To make these Cherry Macarons, I decided to go with a chocolate shell. I didn’t add too much cocoa powder to it, because I didn’t want it to be too dark.
The filling of these Cherry Macarons is a Cherry buttercream, so delicious you’ll want to eat it with a spoon!
To make these Cherry Macarons, I piped my macaron shells a bit larger than usual. Because I wanted a lot of room on the macaron shell so I could pipe some Cherry buttercream and place a cherry on top. Because everything is just better with a cherry on top.
While my macarons cooled down after baking, I made my cherry buttercream. So easy to make, specially if you use store-bought jam.
I used homemade and included a recipe below. But feel free to use whatever kind you would like. Don’t go overboard with the amount of jam you are adding to the buttercream, or it might make it way too runny, which almost happened to mine.
These cherry macarons made me feel super fancy! And I am loving the pink filling.

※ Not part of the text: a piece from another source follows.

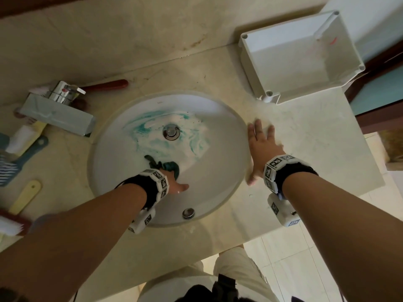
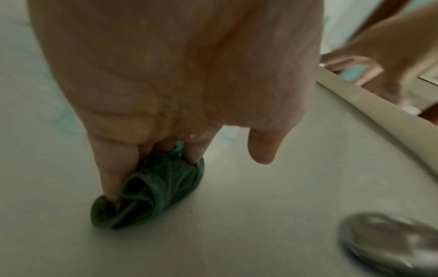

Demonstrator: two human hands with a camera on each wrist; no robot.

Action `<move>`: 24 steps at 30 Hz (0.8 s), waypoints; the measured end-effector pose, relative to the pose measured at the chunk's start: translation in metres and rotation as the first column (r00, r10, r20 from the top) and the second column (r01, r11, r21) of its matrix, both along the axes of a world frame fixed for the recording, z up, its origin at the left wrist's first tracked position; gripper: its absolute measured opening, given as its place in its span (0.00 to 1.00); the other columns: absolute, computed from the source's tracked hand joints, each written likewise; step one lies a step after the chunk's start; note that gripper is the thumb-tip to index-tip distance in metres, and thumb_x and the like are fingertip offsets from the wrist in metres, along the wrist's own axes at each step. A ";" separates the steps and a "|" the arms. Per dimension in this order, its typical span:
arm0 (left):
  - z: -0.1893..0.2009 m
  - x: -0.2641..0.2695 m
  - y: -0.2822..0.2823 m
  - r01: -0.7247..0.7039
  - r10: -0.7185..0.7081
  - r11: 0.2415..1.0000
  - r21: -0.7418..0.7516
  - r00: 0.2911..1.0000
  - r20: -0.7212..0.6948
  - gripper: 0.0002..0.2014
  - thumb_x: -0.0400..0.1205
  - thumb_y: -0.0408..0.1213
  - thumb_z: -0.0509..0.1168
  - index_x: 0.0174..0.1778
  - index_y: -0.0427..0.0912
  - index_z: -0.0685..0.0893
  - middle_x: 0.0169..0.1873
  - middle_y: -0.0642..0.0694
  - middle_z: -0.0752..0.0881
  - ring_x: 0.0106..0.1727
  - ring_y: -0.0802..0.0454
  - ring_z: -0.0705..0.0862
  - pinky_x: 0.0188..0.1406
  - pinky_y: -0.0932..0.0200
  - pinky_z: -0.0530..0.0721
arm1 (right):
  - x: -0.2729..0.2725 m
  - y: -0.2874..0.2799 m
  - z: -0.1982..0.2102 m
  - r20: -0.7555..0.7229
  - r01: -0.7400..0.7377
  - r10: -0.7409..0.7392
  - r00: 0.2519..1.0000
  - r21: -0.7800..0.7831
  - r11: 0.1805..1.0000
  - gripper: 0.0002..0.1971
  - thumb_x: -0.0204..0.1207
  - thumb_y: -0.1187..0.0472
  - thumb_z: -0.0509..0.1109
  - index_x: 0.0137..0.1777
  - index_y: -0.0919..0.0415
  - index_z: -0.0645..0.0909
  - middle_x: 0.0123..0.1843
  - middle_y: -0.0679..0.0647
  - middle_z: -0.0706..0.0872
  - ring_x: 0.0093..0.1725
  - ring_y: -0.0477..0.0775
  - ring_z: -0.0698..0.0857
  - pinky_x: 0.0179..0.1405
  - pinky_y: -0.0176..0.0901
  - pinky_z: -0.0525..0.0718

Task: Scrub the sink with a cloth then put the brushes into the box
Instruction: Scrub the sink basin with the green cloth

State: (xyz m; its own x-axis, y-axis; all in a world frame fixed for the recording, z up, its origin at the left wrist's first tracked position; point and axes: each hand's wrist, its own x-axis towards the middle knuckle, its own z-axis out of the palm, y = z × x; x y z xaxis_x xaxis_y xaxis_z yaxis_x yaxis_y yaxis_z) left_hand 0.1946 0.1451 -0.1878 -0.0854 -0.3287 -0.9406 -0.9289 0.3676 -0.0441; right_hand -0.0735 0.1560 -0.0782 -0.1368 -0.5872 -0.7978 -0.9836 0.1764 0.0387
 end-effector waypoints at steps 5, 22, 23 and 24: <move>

If you want more macaron ideas and flavors, please check out my macaron recipes!
Here are some of my favorites:
- Peanut Butter and Jelly Macarons
- Blueberry Macarons
- Cookie Dough Macarons
- Dulce de Leche Pecan Macarons
- Toffee Macarons
- Blackberry Macarons
- Strawberry Macarons
- Pomegranate Macarons
- Raspberry Macarons
If you are new to making macarons and want to learn more, you can check out my youtube channel, with some macaron tutorial videos I started to post. And also there are tones of resources on my blog, tips, explanations, frequently asked questions throughout my posts!
Make sure to read the recipe carefully, and understand that mastering macarons is a journey, and you will end up finding what works best for you, as you dive deeper into this adventure.
Sometimes, the same things that work for me might not work for you and vice-versa, but in any case, each time you attempt something, if you take both victory and failure as a learning lesson, you will advance much faster.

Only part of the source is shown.